Duplicati 2 vs. Duplicacy 2

dgcom · September 18, 2017, 7:15pm

Hi!

Yes, there should be no huge difference in performance if designs are close enough. And again - let me say that this testing is not fully conclusive yet - I need to run similar tests on larger data source.

This level of compression impact is strange - the was plenty of CPU headroom. Testing is done on i5-3570 3.40GHz and I haven’t seen single core pegged and compression should utilize hyper-threading pretty well.
For backups, --zip-compression-level=1 is not bad actually if performance is a concern. And if backing up already compressed files, it may be actually recommended.

The behavior of --synchronous-upload="true" was a surprise for me as well and I remember looking at disk I/O chart and seeing better utilization when it was set to true. I am pretty sure I haven’t screwed up testing, but will re-test again.

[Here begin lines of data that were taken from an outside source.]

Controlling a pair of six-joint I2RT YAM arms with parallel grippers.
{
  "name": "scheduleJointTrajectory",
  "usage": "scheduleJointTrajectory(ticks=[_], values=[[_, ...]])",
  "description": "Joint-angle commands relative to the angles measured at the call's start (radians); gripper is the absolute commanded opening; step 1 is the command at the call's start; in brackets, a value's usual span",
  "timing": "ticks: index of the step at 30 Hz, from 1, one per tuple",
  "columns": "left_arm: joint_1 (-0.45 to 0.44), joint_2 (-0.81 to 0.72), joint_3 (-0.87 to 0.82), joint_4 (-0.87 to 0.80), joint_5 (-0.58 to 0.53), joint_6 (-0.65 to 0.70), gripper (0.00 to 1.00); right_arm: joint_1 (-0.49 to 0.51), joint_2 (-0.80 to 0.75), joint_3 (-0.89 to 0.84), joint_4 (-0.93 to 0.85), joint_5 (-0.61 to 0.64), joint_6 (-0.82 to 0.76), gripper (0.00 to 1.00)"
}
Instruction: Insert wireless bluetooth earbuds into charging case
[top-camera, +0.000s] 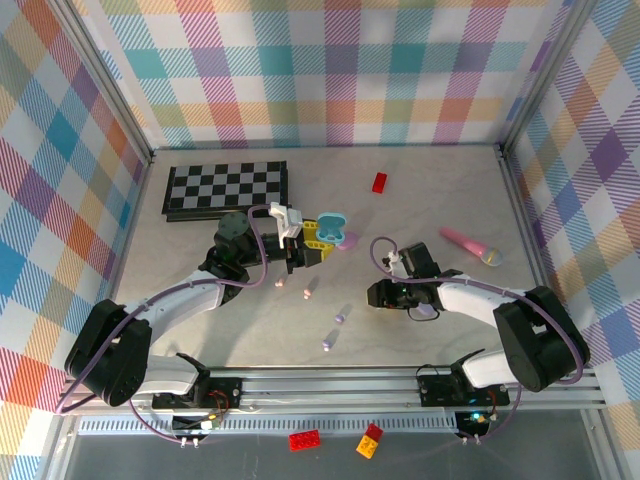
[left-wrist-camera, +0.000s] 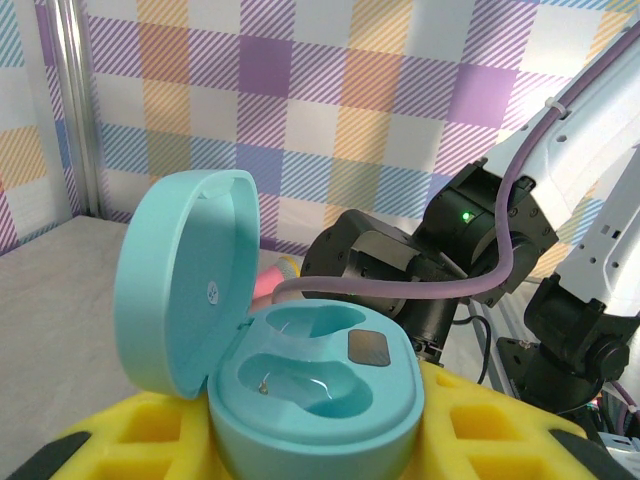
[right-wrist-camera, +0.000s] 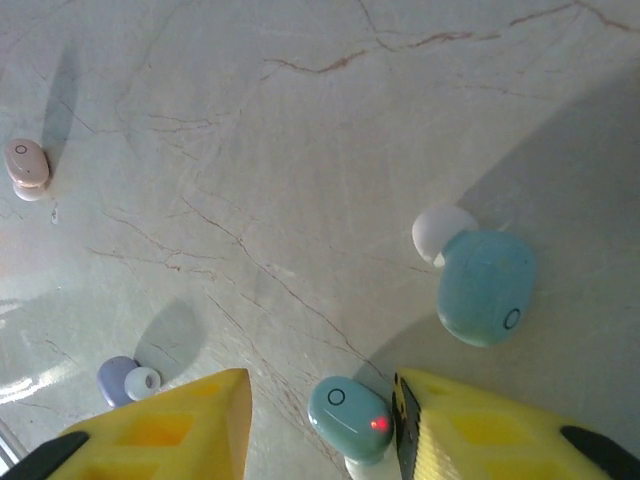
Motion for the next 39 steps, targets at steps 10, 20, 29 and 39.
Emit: scheduleJointTrajectory(ticks=[10, 20, 29, 39], values=[[0.009, -0.023, 0.003, 0.011, 0.025, 0.004, 0.35, -0.002, 0.007, 0.002, -0.005, -0.032, 0.015, 0.27], [0.009, -0.029, 0.003, 0.0, 0.022, 0.007, 0.35, -0.002, 0.027, 0.009, -0.021, -0.029, -0.004, 0.27], [0.008, -0.015, 0.01, 0.011, 0.023, 0.007, 0.35, -0.002, -0.016, -0.001, -0.043, 0.0, 0.008, 0.2], [0.007, 0.004, -0.019, 0.068, -0.099, 0.016, 0.35, -0.002, -0.126, -0.011, -0.021, 0.218, 0.151, 0.21]])
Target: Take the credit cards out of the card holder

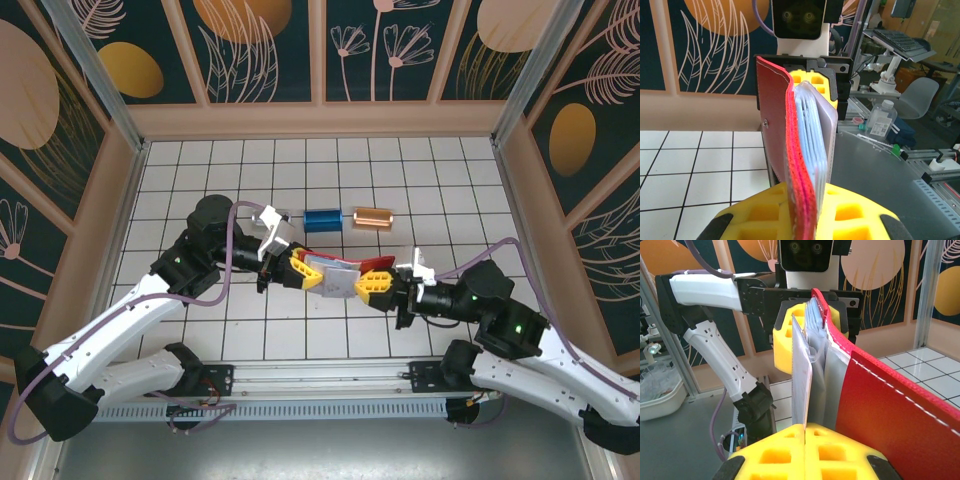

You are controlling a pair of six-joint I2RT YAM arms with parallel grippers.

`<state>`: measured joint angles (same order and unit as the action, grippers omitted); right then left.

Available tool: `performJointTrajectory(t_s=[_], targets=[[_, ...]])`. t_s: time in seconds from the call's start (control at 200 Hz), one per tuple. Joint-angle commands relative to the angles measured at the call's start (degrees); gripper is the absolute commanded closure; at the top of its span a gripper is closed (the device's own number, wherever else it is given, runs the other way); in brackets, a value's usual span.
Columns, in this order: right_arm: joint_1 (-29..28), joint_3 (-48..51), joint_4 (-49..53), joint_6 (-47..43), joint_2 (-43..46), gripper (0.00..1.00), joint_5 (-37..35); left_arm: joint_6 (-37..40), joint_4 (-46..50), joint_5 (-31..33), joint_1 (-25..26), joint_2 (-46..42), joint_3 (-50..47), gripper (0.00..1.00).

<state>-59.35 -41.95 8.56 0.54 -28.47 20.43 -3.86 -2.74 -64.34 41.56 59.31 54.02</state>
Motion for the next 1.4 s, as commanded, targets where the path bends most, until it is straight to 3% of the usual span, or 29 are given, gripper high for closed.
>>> performJointTrajectory(t_s=[0.0,0.475,0.605,0.816,0.986,1.186,1.396], targets=[[-0.2,-2.5,-0.1,-0.5,1.8,1.0,-1.1,1.1,0.3,-2.5,-0.2,-0.2,1.4,1.0],[-0.2,-2.3,-0.2,-0.2,2.3,0.96,-0.6,0.9,0.5,-2.2,-0.2,-0.1,1.4,1.0],[-0.2,-2.3,-0.1,-0.2,2.4,1.0,-0.6,0.8,0.5,-2.2,-0.2,0.0,1.4,1.0],[-0.3,-1.4,-2.1,1.1,2.4,0.85,-1.1,0.7,0.5,-1.8,-0.2,0.1,1.4,1.0],[-0.2,0.1,-4.9,1.8,1.4,0.82,1.0,0.5,0.7,2.5,-0.2,0.3,1.4,1.0],[-0.3,1.1,-6.9,2.0,-0.6,0.7,0.8,-0.1,0.3,4.6,-0.2,0.0,1.3,1.0],[-0.3,0.6,-3.2,0.3,-1.7,0.6,-5.0,-0.2,0.1,4.8,-0.2,-0.3,1.4,1.0]])
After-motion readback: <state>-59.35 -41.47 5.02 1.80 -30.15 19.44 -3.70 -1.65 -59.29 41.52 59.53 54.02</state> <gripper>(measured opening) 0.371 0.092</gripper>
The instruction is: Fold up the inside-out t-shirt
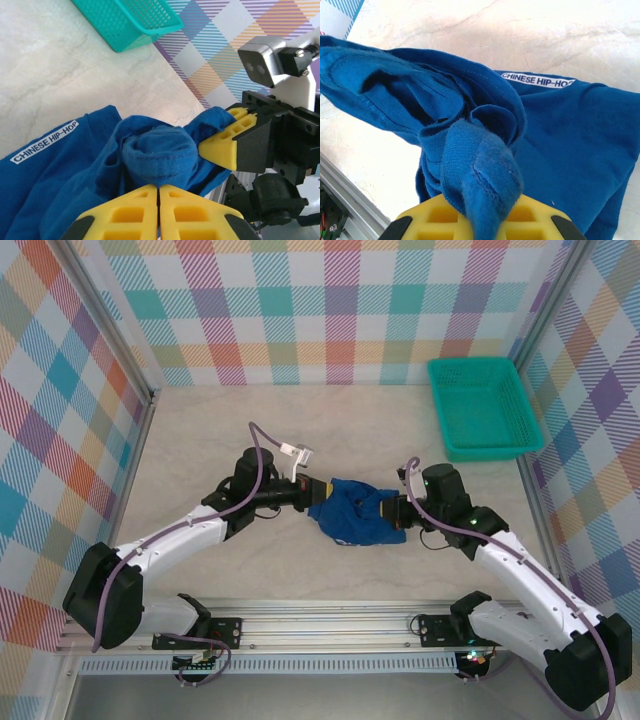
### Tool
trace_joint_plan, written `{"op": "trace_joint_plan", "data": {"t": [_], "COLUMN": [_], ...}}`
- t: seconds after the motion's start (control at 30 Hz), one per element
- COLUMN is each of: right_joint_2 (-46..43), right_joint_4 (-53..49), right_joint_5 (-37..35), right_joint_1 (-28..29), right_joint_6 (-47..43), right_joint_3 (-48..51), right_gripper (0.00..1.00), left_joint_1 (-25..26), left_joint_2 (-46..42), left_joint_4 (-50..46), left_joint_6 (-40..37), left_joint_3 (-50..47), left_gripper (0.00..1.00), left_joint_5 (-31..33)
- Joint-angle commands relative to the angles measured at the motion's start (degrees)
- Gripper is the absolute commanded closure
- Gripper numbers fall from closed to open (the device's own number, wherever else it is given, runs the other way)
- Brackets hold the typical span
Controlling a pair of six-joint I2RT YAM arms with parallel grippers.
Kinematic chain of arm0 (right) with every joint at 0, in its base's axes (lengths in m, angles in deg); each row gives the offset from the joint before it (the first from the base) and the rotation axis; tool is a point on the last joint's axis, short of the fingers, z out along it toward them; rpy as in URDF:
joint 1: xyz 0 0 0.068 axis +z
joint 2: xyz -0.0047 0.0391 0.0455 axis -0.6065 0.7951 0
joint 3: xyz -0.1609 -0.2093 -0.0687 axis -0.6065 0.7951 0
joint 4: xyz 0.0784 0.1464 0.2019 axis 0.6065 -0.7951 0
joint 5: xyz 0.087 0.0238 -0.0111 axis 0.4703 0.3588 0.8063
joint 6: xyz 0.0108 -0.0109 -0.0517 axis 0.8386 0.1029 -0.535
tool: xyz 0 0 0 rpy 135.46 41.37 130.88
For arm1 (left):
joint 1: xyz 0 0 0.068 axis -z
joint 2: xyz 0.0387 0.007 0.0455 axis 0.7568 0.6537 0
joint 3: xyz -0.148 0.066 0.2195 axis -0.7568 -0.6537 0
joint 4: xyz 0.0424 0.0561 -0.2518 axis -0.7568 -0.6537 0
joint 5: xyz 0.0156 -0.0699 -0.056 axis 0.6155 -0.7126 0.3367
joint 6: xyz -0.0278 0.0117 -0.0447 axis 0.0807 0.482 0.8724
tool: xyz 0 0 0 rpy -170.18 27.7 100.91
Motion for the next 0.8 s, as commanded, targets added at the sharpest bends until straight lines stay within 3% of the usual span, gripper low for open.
{"op": "trace_joint_plan", "data": {"t": [0.0, 0.2, 0.3, 0.5, 0.6, 0.7, 0.77], "right_joint_2": [-1.39, 0.10, 1.80, 9.86, 15.21, 19.09, 20.45], "right_joint_4": [-0.87, 1.02, -0.50, -2.50, -1.14, -0.55, -0.11], "right_joint_5": [-0.02, 2.93, -0.40, -6.82, -7.80, -7.50, -7.36], "right_joint_1": [0.25, 0.25, 0.25, -1.32, -2.88, -3.53, -3.62], "right_joint_6": [-0.83, -0.31, 0.81, 1.99, 0.67, -1.11, -1.78], "right_joint_3": [-2.34, -1.77, -3.24, -6.22, -7.29, -7.70, -7.51], "right_gripper": [0.94, 0.94, 0.96, 0.97, 0.98, 0.98, 0.98], "left_joint_1": [0.43, 0.38, 0.20, -2.13, -4.52, -7.30, -8.67], "left_joint_2": [-0.07, 0.08, 1.69, 10.45, 16.99, 19.97, 19.85], "left_joint_4": [-3.29, -5.44, -9.32, -11.28, -12.77, -13.19, -11.68], "left_joint_6": [-1.08, -3.60, -3.02, -0.07, 0.80, 2.36, 3.38], "left_joint_3": [0.85, 0.71, 3.01, 8.79, 13.52, 14.34, 12.42], "left_gripper": [0.99, 1.00, 1.00, 1.00, 1.00, 0.84, 0.69], "left_joint_5": [-1.15, 3.65, 9.27, 16.46, 15.18, 10.90, 8.29]}}
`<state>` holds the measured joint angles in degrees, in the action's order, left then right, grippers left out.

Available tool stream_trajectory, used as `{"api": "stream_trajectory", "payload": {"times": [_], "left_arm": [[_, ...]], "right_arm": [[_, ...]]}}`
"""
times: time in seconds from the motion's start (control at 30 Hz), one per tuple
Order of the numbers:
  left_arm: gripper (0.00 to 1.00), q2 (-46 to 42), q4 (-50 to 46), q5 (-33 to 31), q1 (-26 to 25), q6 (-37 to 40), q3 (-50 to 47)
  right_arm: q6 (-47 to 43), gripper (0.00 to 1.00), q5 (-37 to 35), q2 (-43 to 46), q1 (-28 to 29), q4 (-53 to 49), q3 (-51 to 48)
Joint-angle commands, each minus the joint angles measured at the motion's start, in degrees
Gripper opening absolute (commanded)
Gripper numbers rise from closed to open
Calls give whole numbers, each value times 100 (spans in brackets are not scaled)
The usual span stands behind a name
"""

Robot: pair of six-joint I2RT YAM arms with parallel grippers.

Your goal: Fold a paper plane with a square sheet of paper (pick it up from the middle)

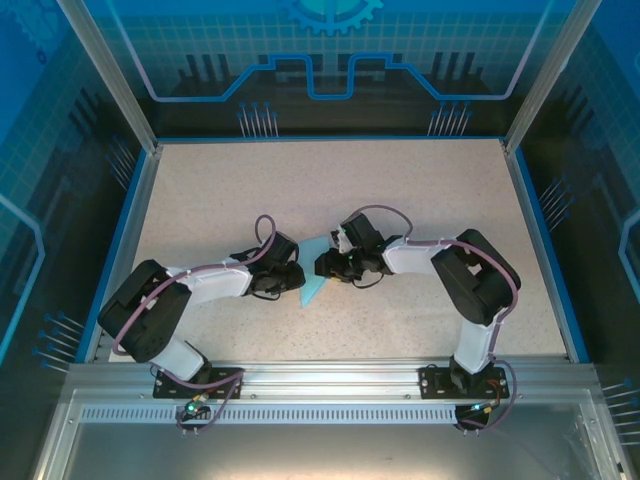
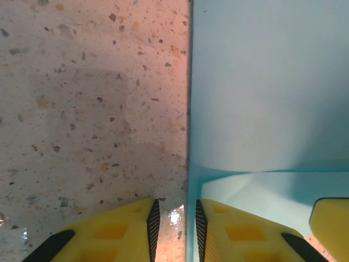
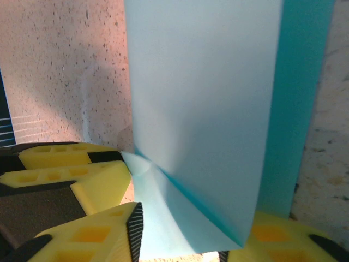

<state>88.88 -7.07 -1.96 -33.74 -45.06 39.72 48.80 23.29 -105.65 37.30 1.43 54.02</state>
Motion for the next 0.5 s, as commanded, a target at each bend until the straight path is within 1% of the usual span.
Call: {"api": "stream_trajectory", "payload": {"times": [0.0, 0.1, 0.17, 0.33, 0.47], "left_arm": [[26, 36, -194, -154, 65, -48, 95], [27, -123, -239, -164, 67, -31, 98], [29, -286, -288, -137, 60, 7, 96], [38, -802, -278, -4, 36, 221, 18], [49, -1302, -191, 80, -57, 458, -50]], "right_arm": [[168, 32, 136, -215, 84, 68, 147], [294, 17, 35, -214, 93, 85, 181], [415, 9, -171, -69, 93, 99, 102], [696, 0, -1026, 707, 90, -109, -324], [1024, 0, -1783, 1469, 100, -614, -695]]}}
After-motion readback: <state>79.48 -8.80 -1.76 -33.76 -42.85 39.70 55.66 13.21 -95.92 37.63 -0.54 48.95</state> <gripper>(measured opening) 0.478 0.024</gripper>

I have some ideas on what profiling I can do on this, but first I want to try similar tests on a much bigger set of very large files - 15Gb with Windows Server 2016 iso, some .Net app memory dump Virtual Box vmdk file with CentOs and couple of rar files… Largest file is 5.5Gb, most files are non-compressible.

Will update this thread with the results.

kenkendk · September 18, 2017, 8:50pm

That could explain it perhaps. If the disk is reading two different files (source and compressed file), maybe that reduces the throughput. But it should not matter as much as your results indicate.

I look very much forward to the results of this!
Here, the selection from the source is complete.